Check every line of the data below for the word "each" and say how many have it, without further comment.

╭──

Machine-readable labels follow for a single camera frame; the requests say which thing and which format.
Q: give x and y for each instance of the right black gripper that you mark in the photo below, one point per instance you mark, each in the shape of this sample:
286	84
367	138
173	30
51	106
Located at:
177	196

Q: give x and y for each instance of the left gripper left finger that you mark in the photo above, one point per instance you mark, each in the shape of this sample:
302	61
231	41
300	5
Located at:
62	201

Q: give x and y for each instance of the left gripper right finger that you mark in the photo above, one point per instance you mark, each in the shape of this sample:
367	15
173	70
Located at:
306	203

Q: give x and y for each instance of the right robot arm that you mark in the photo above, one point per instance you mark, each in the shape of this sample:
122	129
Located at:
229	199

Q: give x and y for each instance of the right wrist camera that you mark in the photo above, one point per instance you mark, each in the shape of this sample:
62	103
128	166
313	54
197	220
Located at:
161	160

╰──

Answer to this task: 5